Records drawn from a dataset:
== Segment start ==
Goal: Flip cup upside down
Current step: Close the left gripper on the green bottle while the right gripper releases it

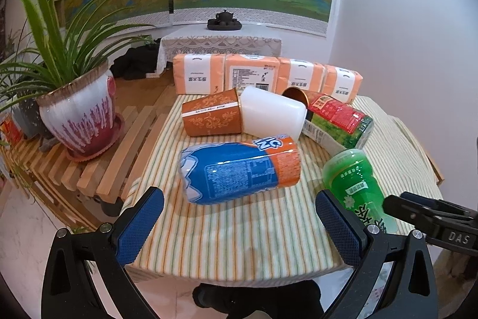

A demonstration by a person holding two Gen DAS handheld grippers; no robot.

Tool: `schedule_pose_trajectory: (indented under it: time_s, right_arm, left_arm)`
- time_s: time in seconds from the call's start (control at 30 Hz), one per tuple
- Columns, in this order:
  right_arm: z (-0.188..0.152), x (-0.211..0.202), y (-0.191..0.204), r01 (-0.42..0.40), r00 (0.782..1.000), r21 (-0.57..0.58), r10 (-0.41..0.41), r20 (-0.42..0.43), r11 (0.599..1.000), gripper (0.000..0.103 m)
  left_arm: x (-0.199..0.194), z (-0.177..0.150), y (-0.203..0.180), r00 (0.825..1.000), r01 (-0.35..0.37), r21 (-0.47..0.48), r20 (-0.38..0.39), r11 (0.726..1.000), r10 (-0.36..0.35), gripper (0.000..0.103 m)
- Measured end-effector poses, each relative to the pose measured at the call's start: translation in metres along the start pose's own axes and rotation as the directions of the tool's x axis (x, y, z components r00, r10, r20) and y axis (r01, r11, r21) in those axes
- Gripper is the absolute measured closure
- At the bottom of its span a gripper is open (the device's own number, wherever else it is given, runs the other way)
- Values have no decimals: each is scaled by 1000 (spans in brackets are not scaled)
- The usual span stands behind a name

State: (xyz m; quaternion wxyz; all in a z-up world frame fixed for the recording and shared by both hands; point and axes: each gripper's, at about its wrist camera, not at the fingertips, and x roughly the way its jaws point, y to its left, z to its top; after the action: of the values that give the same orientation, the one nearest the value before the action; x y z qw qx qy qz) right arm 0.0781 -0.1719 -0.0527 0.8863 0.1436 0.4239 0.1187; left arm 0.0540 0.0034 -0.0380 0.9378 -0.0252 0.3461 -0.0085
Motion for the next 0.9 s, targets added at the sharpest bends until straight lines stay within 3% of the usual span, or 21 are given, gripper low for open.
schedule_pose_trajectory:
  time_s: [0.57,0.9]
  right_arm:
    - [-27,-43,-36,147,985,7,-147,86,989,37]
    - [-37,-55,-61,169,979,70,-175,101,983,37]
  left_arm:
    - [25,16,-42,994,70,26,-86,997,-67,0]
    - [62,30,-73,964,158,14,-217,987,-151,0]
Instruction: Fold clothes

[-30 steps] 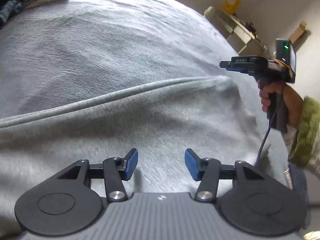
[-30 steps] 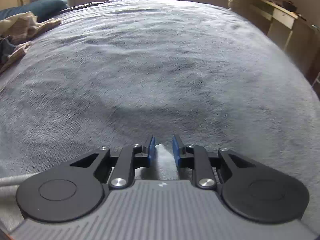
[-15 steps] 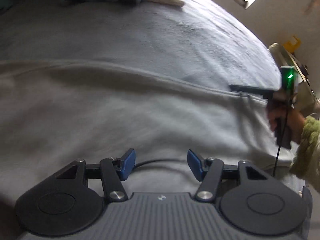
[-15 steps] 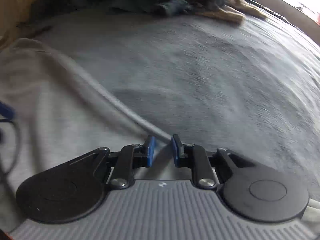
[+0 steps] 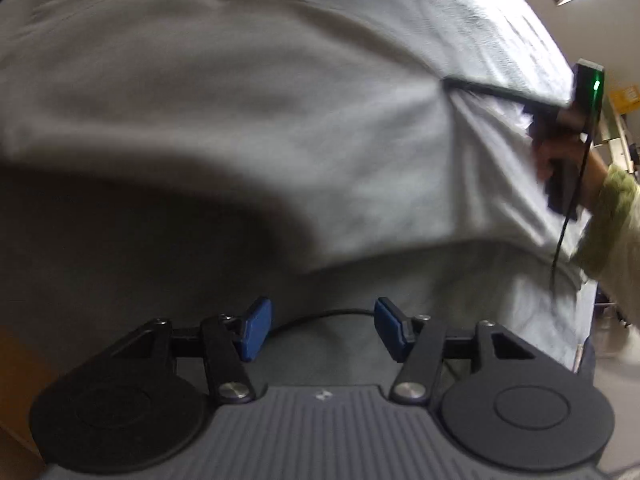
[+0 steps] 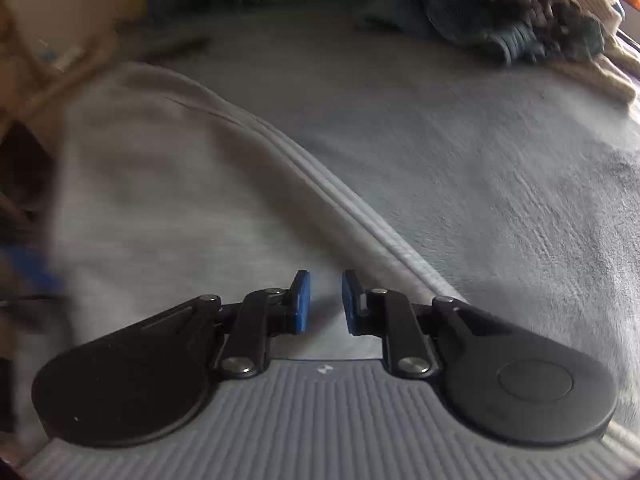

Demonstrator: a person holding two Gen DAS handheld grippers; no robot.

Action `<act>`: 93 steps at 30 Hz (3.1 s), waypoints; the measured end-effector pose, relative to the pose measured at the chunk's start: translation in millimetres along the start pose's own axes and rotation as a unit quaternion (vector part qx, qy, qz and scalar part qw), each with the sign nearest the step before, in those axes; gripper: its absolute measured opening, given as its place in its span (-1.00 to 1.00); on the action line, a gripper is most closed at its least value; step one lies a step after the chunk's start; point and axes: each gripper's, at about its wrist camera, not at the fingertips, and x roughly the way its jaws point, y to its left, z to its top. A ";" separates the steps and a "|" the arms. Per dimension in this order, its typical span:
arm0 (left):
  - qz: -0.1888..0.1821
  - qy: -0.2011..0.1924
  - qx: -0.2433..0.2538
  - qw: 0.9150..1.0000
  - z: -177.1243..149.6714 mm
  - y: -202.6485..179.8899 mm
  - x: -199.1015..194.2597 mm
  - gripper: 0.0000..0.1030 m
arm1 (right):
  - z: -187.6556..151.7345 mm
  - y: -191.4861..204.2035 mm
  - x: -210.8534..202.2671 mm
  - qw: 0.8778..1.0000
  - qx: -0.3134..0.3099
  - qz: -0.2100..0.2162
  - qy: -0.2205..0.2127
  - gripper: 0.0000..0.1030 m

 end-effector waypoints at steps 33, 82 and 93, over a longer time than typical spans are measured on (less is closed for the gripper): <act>0.072 -0.076 -0.146 0.984 29.9 146.7 -64.9 0.13 | -149.4 -10.6 -147.6 0.880 0.398 -0.248 -0.073 -0.72; -0.152 -0.219 -0.301 0.916 19.4 256.8 -54.5 0.22 | 293.9 233.3 168.4 0.905 -0.139 0.359 0.184 0.39; -0.205 -0.236 -0.309 0.898 21.6 277.6 -35.1 0.18 | 303.2 255.2 205.8 0.856 -0.188 0.382 0.294 0.58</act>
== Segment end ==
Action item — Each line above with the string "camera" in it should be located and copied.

Written answer —
State: (xyz m; quaternion wxyz; all in a z-up world frame fixed for the recording and shared by both hands; point and axes: each gripper's, at about its wrist camera, not at the fingertips, and x roughly the way its jaws point, y to its left, z to its top; after the action: of the values that give the same orientation, the one nearest the value before the action; x y z qw qx qy qz) right arm 0.0781 -0.1719 -0.0527 0.8863 0.1436 0.4239 0.1187; left arm 0.0540 0.0034 -0.0380 0.9378 -0.0252 0.3461 -0.0085
Action `<act>`: 93 steps at 30 Hz (3.1 s), waypoints; the measured end-effector pose, relative to the pose measured at the chunk's start: translation in millimetres along the start pose's own axes and rotation as a unit quaternion (vector part qx, qy, qz and scalar part qw), each with the sign nearest the step before, in those axes; gripper: its absolute measured opening, given as its place in its span (-1.00 to 1.00); on the action line, a gripper is most closed at its least value; step one lies a step after the chunk's start; point and axes: each gripper's, at about its wrist camera, not at the fingertips, and x roughly the way its jaws point, y to its left, z to its top. A ";" separates the steps and a "|" the arms. Per dimension in this order, its typical span:

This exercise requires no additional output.